Gerneral Business Continuity Plan for Managed OpenShift
| VSHN has its own BCM plan, which is not part of this documentation. |
Purpose
This document describes how OpenShift clusters operated by VSHN maintain service continuity in the event of a Cloud Service Provider (CSP) zone failure.
It outlines:
-
The shared responsibility model
-
The expected impact
-
The recovery strategy and procedures
This is a generalized scenario applicable across supported CSP environments.
Scope
This BC/DR scenario assumes:
-
A single CSP availability zone failure
-
Underlying CSP infrastructure in the affected zone is unavailable
-
Other zones/regions remain operational
-
Customer workloads are deployed according to recommended high-availability practices
Out of scope:
-
Single cluster failure (see: Disaster Recovery)
-
Full region or CSP failure
-
Application-level recovery guarantees
-
Customer-specific custom architectures
-
On-Prem setups. In the event of a customer’s data center failure, VSHN is depending on the customers BCM for the underlying infrastructure.
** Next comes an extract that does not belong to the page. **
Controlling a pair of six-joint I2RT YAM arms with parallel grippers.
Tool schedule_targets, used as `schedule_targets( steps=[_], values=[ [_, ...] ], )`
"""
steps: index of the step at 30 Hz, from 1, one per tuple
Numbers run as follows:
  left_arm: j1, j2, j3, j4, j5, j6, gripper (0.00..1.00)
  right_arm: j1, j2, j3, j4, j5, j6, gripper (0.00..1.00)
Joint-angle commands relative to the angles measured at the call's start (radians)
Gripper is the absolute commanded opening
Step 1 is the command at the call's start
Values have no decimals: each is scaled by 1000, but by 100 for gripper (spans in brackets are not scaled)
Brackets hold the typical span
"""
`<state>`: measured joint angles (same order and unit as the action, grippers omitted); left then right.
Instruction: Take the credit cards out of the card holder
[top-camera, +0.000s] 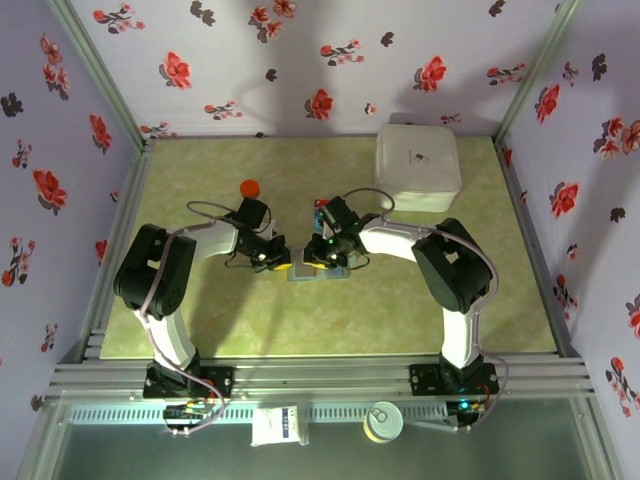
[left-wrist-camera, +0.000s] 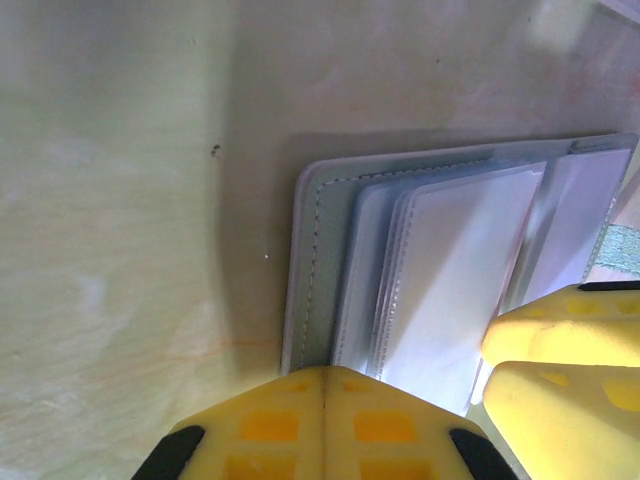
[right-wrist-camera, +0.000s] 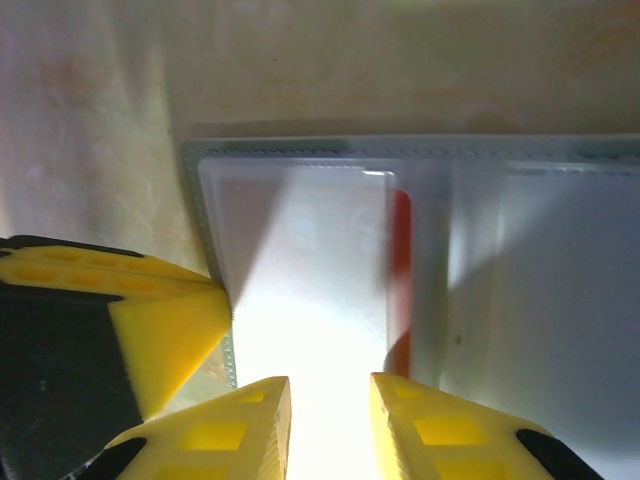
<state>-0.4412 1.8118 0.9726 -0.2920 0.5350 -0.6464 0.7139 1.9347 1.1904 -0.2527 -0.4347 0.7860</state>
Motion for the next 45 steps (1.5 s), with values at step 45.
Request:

Shared Responsibility Model
|
See the VSHN Managed OpenShift technical documentation for a general overview of the Shared Responsibility Model for Managed OpenShift. |
VSHN
-
Operates and maintains the OpenShift cluster
-
Monitors cluster health and infrastructure signals
-
Performs platform-level backup and recovery
-
Rebuilds clusters if required
-
Provides incident communication
|
If VSHN is managing applications for a customer, the respective VSHN team is responsible for the BC/DR of those applications and must enact their own procedures. |
Backup model
The platform includes:
-
Regular backups of cluster configuration (etcd and YAML representations of all Kubernetes objects in the cluster)
-
Encrypted storage of backups outside the primary zone
-
Object-level recovery capabilities
Important limitations:
-
Backups do not replace disaster recovery of infrastructure
-
Persistent volumes are not automatically backed up
-
Application data protection remains the responsibility of the customer
Platform behaviour
-
Multiple clusters become unavailable
-
No automatic recovery possible
-
Manual recovery procedure required
Recovery procedure
Overview
The recovery process follows a structured sequence:
-
Detection of failure
-
Incident declaration
-
Impact assessment
-
For each customer:
-
Cluster rebuild and restoration
-
Trigger customer BC/DR procedures
-
Application restore by the customer
-
Validation with the customer
-
-
Validation and closure
A visual representation of the recovery workflow is shown below.
Detection
-
Automated monitoring detects node and infrastructure failure
-
Alerts are triggered and evaluated
Impact assessment
-
Determine whether clusters are fully unavailable. Rule out that there is a network outage.
-
Verify control plane reachability
-
Assess data and backup availability
Recovery actions
In a CSP zone failure scenario, clusters are assumed to be unavailable.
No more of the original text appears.